• [PROBLEM DESCRIPTION] Give a verbatim copy of the data, leaving the pictures out.
^^^^
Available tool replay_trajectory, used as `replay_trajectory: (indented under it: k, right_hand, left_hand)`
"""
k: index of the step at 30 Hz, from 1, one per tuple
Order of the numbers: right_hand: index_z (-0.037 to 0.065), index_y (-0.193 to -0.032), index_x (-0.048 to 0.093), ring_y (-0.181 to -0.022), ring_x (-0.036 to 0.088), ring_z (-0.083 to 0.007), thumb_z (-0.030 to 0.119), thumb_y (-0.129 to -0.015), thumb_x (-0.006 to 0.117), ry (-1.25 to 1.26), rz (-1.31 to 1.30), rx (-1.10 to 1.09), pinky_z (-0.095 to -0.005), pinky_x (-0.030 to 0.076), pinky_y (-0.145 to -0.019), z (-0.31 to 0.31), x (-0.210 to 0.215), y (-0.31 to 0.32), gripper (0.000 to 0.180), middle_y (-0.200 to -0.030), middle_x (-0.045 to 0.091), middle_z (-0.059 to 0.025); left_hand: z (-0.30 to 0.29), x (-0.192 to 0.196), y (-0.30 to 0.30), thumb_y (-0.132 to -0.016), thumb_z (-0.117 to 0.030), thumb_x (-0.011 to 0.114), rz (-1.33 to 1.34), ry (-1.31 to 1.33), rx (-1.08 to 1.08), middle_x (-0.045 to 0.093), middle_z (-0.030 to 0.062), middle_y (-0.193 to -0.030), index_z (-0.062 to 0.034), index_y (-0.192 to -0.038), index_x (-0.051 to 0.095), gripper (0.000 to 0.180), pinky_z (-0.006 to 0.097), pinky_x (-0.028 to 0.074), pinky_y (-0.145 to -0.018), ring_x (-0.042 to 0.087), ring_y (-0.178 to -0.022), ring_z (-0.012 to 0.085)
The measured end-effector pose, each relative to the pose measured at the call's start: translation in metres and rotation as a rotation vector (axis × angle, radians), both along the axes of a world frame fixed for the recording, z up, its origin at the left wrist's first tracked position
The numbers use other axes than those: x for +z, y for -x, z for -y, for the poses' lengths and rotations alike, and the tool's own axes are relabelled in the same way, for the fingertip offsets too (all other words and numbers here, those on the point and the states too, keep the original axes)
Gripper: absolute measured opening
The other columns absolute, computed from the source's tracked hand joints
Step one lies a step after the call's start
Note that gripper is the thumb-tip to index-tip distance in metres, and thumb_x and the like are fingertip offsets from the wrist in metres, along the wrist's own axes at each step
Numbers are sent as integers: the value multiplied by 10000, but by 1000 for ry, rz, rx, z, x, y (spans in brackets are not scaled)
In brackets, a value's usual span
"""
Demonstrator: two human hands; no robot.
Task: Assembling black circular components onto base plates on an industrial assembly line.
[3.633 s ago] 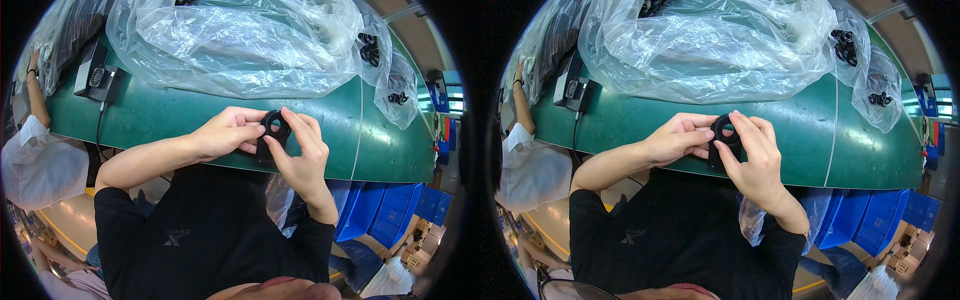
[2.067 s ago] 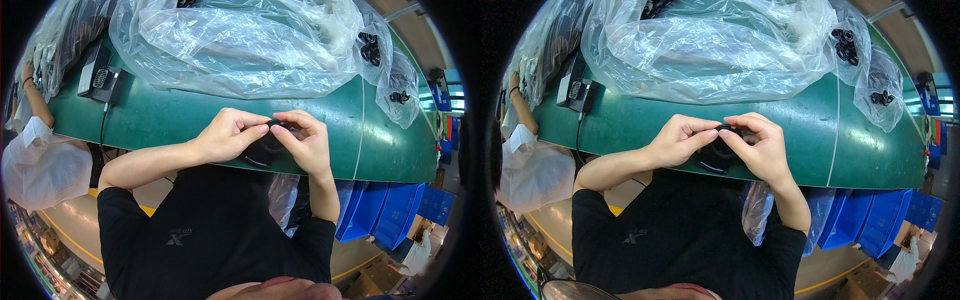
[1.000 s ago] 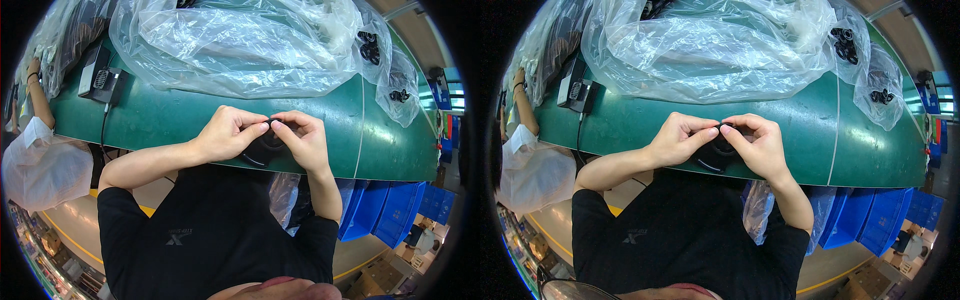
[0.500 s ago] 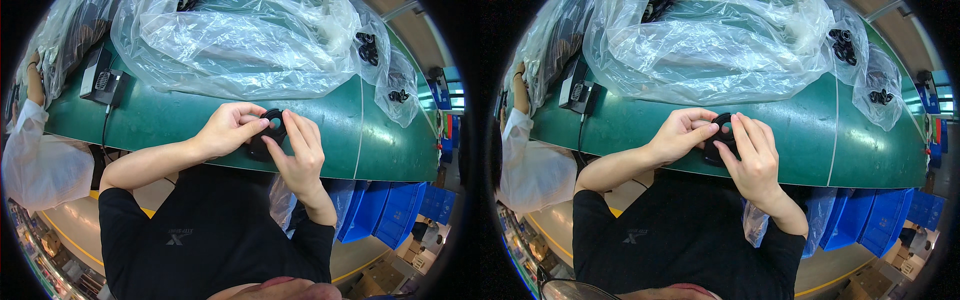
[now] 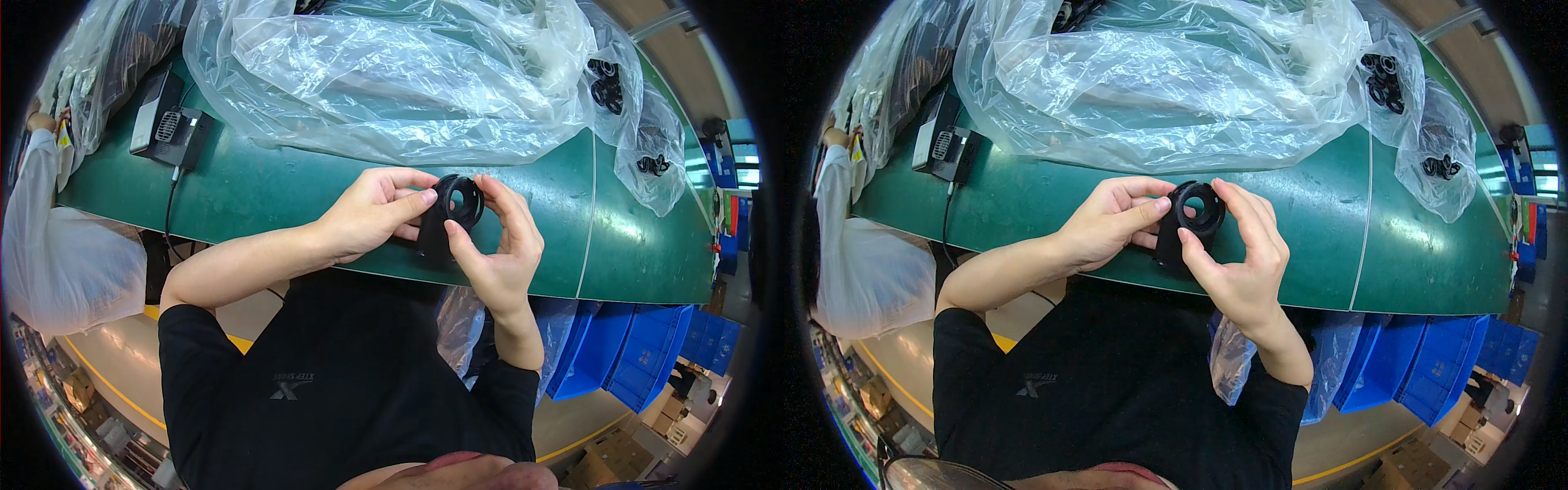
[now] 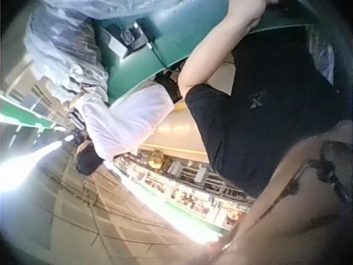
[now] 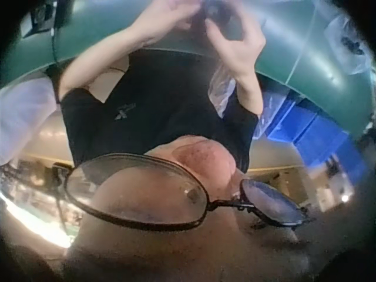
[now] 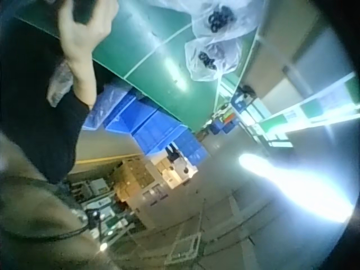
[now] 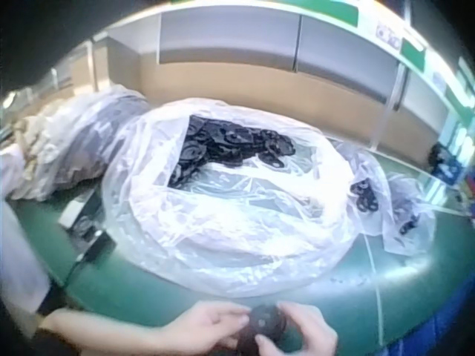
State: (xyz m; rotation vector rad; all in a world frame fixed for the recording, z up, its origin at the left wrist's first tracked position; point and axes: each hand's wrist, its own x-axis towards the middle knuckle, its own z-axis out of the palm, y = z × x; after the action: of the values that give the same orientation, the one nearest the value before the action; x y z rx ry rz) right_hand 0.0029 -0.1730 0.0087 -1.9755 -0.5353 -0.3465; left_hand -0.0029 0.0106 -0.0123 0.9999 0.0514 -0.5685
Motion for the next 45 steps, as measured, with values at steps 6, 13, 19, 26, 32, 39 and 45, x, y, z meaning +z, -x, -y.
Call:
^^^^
• [EXPECTED ANSWER]
Available tool replay_trajectory, used as `replay_trajectory: (indented under it: k, right_hand, left_hand)`
"""
k: index of the step at 30 Hz, from 1, one per tuple
Order of the numbers: right_hand: index_z (-0.037 to 0.065), index_y (-0.193 to -0.032), index_x (-0.048 to 0.093), ring_y (-0.181 to -0.022), ring_x (-0.036 to 0.088), ring_z (-0.083 to 0.007), thumb_z (-0.030 to 0.119), thumb_y (-0.129 to -0.015), thumb_x (-0.006 to 0.117), ry (-1.25 to 1.26), rz (-1.31 to 1.30), rx (-1.10 to 1.09), pinky_z (-0.095 to -0.005), pinky_x (-0.030 to 0.076), pinky_y (-0.145 to -0.019), z (-0.31 to 0.31), x (-0.210 to 0.215), y (-0.31 to 0.32), gripper (0.000 to 0.180), middle_y (-0.200 to -0.030), middle_x (-0.045 to 0.091), middle_z (-0.059 to 0.025); left_hand: z (-0.30 to 0.29), x (-0.192 to 0.196), y (-0.30 to 0.30), thumb_y (-0.132 to -0.016), thumb_z (-0.117 to 0.030), thumb_x (-0.011 to 0.114), rz (-1.33 to 1.34), ry (-1.31 to 1.33), rx (-1.08 to 1.08), middle_x (-0.045 to 0.093), middle_z (-0.030 to 0.062), middle_y (-0.193 to -0.030), index_z (-0.062 to 0.034), index_y (-0.192 to -0.038), index_x (-0.051 to 0.095), gripper (0.000 to 0.180), pinky_z (-0.006 to 0.097), pinky_x (-0.028 to 0.074), pinky_y (-0.145 to -0.018), ring_x (-0.042 to 0.087), ring_y (-0.178 to -0.022), ring_z (-0.012 to 0.085)
The measured end-effector pose, each relative to the pose measured at the call's start: translation in metres and rotation as a rotation vector (axis × angle, radians), both along the axes of a world frame fixed for the recording, z up, its origin at the left wrist's first tracked position
The numbers use other axes than those: x for +z, y for -x, z for -y, for the poses' lengths and rotations alike, and the tool's own axes are relabelled in the same way, for the fingertip offsets too (all other words and numbers here, those on the point and the states too, keep the original axes)
Gripper: absolute measured opening
The other columns absolute, computed from the source's tracked hand joints
Step one lies a step after the call's start
Note that gripper is the thumb-tip to index-tip distance in metres, and thumb_x and the like are fingertip offsets from the wrist in metres, along the wrist's own axes at each step
Numbers are sent as integers: the value multiplied by 10000, but by 1000 for ry, rz, rx, z, x, y (spans in brackets are not scaled)
In brackets, a value's usual span
"""
Demonstrator: two human hands; no robot.
Task: Assembling black circular components onto base plates on an industrial assembly line.
[3.633 s ago] 
[2.067 s ago] 
[1.000 s ago] 
[0.500 s ago] 
[now] 
[now] 
[now] 
[now] 
[now] 
State: (xyz m; rotation vector rad; all in a world frame fixed for the recording, z up, its origin at the left wrist's first tracked position; point and axes: each hand's wrist, its own x-axis towards the middle knuckle, its own z-axis out of the palm, y = z × x; after the action: of the values that give the same orientation, the one nearest the value before the action; x y z rx ry rz) right_hand 0.0029 -0.1730 0.0087 -1.9755 -0.5353 -0.3465; left_hand -0.0029 0.0106 -0.0123 0.9999 0.0514 -0.5685
Motion for the next 45 steps, as measured, with values at steps 6, 13, 19, 26, 32, 39 and 45, x, y, z meaning +z, -x, -y.
Call:

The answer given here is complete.